VIBO/ Costruire il nuovo ospedale resta la priorità. La posizione della Cgil Area Vasta Catanzaro-Crotone-Vibo dopo le dichiarazioni commissario dell’Asp di Vibo Valentia, Maria Pompea Bernardi
VIBO VALENTIA – "Le dichiarazioni rilasciate nel corso di una conferenza stampa dal neo commissario dell'Asp di Vibo Valentia, Maria Pompea Bernardi, in merito alla costruzione del nuovo ospedale di Vibo Valentia, necessitano a nostro avviso, un correttivo in ordine alle priorità. Per quanto sia vero che bisogna intervenire sullo "Jazzolino", fintanto che non venga definitivamente costruito il nuovo ospedale del capoluogo, quest'ultimo resta comunque di primaria importanza e rimane la priorità di cui occuparsi".

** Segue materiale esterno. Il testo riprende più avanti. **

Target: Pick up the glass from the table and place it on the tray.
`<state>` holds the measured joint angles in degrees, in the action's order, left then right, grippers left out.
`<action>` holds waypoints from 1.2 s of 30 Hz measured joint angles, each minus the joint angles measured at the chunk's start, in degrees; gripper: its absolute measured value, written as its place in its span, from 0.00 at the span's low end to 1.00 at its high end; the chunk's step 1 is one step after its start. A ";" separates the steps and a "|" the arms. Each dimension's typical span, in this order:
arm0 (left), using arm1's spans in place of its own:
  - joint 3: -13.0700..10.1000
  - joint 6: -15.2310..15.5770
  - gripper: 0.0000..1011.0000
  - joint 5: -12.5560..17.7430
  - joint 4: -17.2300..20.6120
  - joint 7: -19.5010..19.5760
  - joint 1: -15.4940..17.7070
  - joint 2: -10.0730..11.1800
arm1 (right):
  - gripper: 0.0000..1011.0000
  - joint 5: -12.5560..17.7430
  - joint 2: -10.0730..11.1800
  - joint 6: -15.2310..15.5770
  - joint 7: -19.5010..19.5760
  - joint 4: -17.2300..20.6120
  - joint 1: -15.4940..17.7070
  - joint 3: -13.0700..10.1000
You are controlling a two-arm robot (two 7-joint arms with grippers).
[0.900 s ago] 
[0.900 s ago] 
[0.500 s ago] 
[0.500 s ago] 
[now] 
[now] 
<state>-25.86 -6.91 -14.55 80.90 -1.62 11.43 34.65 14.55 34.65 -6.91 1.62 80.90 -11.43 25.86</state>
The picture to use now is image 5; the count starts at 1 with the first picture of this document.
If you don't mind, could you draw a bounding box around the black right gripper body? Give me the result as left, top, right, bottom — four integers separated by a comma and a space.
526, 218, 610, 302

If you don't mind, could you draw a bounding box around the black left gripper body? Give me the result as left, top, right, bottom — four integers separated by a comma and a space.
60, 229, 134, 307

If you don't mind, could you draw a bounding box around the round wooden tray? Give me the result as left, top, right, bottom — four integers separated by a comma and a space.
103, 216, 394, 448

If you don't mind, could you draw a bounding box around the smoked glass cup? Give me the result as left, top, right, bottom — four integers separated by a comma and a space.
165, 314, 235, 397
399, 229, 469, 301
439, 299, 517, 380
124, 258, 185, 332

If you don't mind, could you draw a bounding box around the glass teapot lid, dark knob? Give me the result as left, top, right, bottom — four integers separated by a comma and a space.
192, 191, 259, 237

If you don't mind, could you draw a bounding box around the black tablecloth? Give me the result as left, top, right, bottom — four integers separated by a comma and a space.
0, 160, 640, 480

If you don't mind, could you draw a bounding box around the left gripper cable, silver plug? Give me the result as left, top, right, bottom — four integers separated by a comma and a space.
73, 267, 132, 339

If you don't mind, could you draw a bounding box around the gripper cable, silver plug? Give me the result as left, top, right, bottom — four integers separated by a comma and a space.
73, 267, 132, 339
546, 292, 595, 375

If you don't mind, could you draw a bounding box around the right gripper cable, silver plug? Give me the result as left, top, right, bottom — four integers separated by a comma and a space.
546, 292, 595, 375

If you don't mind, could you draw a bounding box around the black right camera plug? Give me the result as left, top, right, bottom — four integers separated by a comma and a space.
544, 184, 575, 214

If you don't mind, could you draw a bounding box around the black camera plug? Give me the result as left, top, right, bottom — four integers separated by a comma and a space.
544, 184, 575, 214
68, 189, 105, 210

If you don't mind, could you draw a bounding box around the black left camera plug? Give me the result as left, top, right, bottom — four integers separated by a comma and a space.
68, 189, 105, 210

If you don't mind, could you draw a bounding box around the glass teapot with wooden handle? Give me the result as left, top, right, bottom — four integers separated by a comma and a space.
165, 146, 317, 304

E' quanto affermano il segretario generale della Cgil Area Vasta Catanzaro-Crotone-Vibo, Enzo Scalese, il segretario della Fp Cgil Franco Grillo e Gianni Dattilo della Spi Cgil.
"Ci rendiamo conto che i ritardi e le vicissitudini registrate non fanno altro che alimentare una crescente sfiducia e svilire maggiormente l'impegno e la speranza di quanti considerano il nuovo ospedale di Vibo Valentia come un diritto legittimo che risponde ai bisogni della salute dei cittadini vibonesi – proseguono Scalese, Grillo e Dattilo - ma la realizzazione di quest'opera, a nostro avviso, è e resta fondamentale, oggi più che mai, per fronteggiare l'emergenza socio-sanitaria esistente e favorire anche nel territorio vibonese la garanzia di accesso in tempi certi ai servizi e prestazioni di qualità stabiliti nei Lea e favorire l'integrazione dell'attività ospedaliera con l'attività territoriale. Tutto ciò rientra nella più generale rivendicazione del nostro sindacato per il diritto alla sanità pubblica ed universale anche territorio vibonese".

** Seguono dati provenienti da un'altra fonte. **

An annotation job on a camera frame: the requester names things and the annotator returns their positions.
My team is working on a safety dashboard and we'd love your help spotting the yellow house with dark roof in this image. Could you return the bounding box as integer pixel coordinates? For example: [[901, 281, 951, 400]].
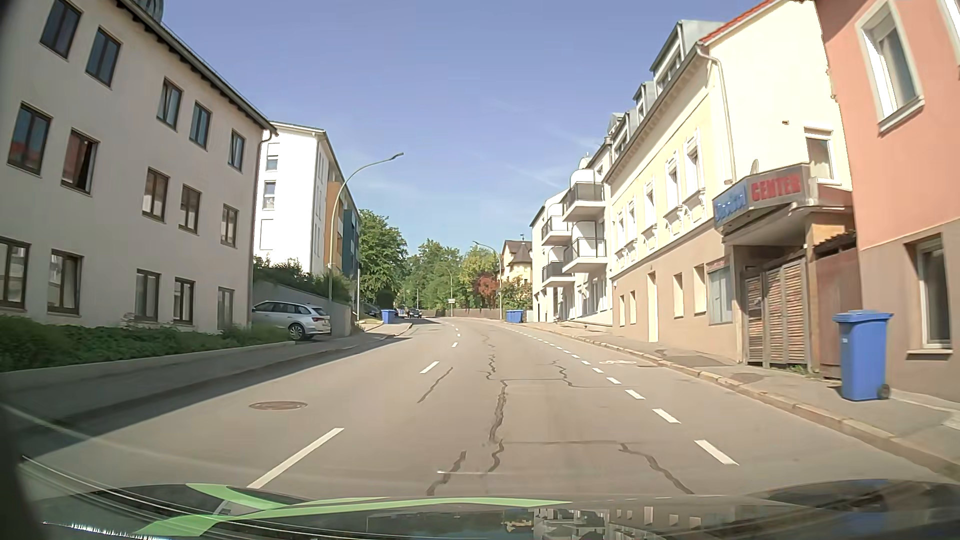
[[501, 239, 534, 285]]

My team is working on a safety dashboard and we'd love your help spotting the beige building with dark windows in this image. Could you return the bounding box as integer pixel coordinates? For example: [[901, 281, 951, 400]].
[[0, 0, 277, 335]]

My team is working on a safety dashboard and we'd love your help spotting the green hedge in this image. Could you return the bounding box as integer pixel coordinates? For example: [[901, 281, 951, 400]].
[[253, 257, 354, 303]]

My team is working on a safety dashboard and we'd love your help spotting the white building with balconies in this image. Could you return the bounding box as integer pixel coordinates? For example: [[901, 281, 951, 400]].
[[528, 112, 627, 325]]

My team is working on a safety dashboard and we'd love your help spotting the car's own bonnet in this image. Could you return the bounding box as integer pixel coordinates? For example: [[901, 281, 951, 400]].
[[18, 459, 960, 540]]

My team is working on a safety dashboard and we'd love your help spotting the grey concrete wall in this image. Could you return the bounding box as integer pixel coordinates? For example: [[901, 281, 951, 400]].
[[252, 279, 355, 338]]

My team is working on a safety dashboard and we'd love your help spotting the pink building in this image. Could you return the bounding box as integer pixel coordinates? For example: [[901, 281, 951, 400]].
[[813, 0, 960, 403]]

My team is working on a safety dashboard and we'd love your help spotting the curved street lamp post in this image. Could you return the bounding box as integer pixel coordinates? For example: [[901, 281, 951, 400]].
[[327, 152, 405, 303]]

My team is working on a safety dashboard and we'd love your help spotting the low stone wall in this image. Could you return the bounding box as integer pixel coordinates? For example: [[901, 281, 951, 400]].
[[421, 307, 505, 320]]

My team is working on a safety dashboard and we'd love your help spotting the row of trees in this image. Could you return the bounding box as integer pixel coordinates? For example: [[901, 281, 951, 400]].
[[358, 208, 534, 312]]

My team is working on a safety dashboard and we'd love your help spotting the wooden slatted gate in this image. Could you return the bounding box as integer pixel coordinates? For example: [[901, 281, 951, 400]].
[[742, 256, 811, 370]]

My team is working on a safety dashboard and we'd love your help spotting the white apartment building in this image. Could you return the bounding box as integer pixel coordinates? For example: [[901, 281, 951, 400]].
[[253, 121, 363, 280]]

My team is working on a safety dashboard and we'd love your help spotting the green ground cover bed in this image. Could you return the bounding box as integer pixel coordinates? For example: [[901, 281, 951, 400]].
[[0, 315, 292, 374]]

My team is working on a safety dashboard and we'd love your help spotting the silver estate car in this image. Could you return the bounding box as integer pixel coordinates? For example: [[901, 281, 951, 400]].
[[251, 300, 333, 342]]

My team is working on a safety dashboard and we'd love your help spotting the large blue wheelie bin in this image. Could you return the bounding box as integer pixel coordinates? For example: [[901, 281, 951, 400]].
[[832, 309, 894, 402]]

"La sfida che abbiamo lanciato sta proprio in questo: ognuno secondo il proprio ruolo e le proprie responsabilità, deve agire per difendere i diritti non negoziabili dei cittadini – conclude la nota della Cgil Area Vasta -. Dal nuovo commissario dell'Asp, dunque, ci attendiamo che dia risposte più consistenti sia sul piano delle azioni messe in campo per superare tutte le difficoltà che oggi si segnalano come i servizi territoriali e l'integrazione socio-sanitaria, la prevenzione, la rete ospedaliera e la questione della mobilità passiva e degli organici insufficienti e soprattutto le azioni anti-covid, sia che si impegni, per quanto sia di sua responsabilità, affinché il nuovo ospedale di Vibo Valentia sia completato in tempi certi e soprattutto brevi. Lo abbiamo detto e continueremo a ripeterlo: tutti i soggetti interessati hanno assunto precisi impegni che dovranno essere rispettati, negli esclusivi interessi generali della nostra collettività".